The block only lasts for a short period of time (hours I think), and is
eventually removed. I haven't worked with this too much seeing as only a tiny
number of our e-mails go to AOL.
HTH,
Marc
Thanks very much for giving us some insight, Marc. How would
we configure the call to cfx_iMSMail to send over longer periods of
time? Here, we run a mass e-mail several times a week that is kicked off
by one of our marketing people. It basically reads e-mail addresses from
a database and sends to those addresses. Would we have to code a delay
within that page just for AOL users? How do you lengthen the period of
time during which you send mail?
Hi
guys,
Are you sending a lot of e-mail to aol over a short period of time?
I've done some research on this issue, and have seen that AOL stops
accepting e-mail from a server when it sends many in a short period of time.

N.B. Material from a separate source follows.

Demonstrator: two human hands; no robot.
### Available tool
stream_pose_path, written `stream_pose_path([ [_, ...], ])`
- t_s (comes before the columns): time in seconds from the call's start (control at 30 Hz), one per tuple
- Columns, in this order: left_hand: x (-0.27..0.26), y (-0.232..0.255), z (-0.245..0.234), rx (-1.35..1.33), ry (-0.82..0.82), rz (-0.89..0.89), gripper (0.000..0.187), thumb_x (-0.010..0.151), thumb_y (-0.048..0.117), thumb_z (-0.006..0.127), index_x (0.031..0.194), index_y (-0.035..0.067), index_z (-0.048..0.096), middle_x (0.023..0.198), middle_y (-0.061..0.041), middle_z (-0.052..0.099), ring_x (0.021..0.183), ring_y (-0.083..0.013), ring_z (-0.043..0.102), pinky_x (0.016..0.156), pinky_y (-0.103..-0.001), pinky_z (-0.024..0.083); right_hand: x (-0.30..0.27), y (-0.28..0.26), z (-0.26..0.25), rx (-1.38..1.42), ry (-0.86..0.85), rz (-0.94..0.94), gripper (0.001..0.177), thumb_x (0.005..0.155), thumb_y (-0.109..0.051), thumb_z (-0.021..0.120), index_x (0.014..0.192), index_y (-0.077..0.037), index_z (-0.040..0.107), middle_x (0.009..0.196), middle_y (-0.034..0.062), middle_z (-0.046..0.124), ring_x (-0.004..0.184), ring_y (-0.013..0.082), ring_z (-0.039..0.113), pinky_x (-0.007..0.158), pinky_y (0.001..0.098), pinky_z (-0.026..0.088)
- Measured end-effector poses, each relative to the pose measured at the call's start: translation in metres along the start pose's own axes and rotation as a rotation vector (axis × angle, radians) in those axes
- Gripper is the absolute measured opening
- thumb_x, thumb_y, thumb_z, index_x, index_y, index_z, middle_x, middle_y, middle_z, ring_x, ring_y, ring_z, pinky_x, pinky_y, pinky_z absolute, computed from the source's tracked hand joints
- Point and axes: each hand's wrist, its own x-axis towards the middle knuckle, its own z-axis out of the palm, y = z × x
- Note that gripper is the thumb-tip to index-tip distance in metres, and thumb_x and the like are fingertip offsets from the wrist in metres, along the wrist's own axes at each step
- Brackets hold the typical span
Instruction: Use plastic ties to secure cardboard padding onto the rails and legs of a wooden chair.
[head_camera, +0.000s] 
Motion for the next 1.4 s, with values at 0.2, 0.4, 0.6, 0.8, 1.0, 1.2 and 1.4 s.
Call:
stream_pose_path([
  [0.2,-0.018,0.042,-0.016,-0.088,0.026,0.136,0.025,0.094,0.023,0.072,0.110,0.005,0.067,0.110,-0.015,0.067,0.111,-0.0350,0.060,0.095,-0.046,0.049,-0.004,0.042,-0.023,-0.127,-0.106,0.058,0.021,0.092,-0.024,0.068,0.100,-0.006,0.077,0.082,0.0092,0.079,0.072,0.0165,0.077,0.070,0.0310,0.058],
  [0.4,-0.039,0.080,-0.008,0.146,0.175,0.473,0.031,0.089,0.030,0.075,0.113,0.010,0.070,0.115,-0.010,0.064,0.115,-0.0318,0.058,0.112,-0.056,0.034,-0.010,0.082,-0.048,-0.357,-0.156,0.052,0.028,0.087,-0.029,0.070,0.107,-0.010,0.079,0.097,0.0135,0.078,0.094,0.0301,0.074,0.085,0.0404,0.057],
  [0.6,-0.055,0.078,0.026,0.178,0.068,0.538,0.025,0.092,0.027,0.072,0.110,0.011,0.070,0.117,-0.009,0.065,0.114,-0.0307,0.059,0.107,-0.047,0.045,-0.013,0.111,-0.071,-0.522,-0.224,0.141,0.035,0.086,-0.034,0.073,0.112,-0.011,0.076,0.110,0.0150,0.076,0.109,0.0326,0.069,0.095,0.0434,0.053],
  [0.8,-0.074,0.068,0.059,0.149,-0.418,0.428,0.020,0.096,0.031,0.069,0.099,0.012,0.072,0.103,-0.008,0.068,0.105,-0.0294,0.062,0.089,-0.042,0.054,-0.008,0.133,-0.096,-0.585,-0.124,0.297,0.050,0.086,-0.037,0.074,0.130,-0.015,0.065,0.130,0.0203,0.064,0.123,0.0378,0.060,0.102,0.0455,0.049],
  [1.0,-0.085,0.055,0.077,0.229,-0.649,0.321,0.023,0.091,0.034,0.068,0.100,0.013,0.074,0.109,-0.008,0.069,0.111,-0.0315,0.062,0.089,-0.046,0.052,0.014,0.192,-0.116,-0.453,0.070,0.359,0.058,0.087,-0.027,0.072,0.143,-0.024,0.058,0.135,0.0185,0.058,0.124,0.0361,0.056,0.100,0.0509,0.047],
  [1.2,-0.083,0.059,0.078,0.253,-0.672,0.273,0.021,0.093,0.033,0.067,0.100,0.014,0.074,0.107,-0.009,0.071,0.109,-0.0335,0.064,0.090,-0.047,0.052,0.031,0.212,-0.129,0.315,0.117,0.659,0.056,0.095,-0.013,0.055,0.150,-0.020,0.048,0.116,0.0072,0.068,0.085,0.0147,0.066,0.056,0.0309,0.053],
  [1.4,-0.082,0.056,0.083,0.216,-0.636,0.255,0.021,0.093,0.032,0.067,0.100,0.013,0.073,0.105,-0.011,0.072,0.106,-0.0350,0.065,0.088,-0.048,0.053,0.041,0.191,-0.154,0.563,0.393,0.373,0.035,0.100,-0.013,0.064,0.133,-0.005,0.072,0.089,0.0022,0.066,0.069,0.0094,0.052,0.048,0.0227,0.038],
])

Even if the mail is sent over several connections.
Marc
We are seeing similar troubles with AOL accepting mail, but the
mail never ending up in the recipient's inbox. I will watch this
thread with interest.
"sorry for additional email on AOL, but i
forget the log info"
03/12/2003 11:11:33 AM [016] Send mail
start for 1E08F772EC590443BF36B2584CD7C655.mbx (Priority
0) 03/12/2003 11:11:33 AM [016] Connect to
mailin-02.mx.aol.com 03/12/2003 11:11:33 AM [016] WARNING: SOCKET
ERROR1: (Sock Recv) [10054] Connection reset by peer
(1E08F772EC590443BF36B2584CD7C655.mbx) 03/12/2003 11:11:33 AM [016]
WARNING: Error connecting to mailin-02.mx.aol.com response
follows: 03/12/2003 11:11:33 AM [016] WARNING:
(<-mailin-02.mx.aol.com) SOCKET ERROR: (Sock Recv) [10054] Connection
reset by peer 03/12/2003 11:11:33 AM [016] Connect to
mailin-01.mx.aol.com 03/12/2003 11:11:34 AM [016] Sending mail to
mailin-01.mx.aol.com 03/12/2003 11:11:34 AM [016]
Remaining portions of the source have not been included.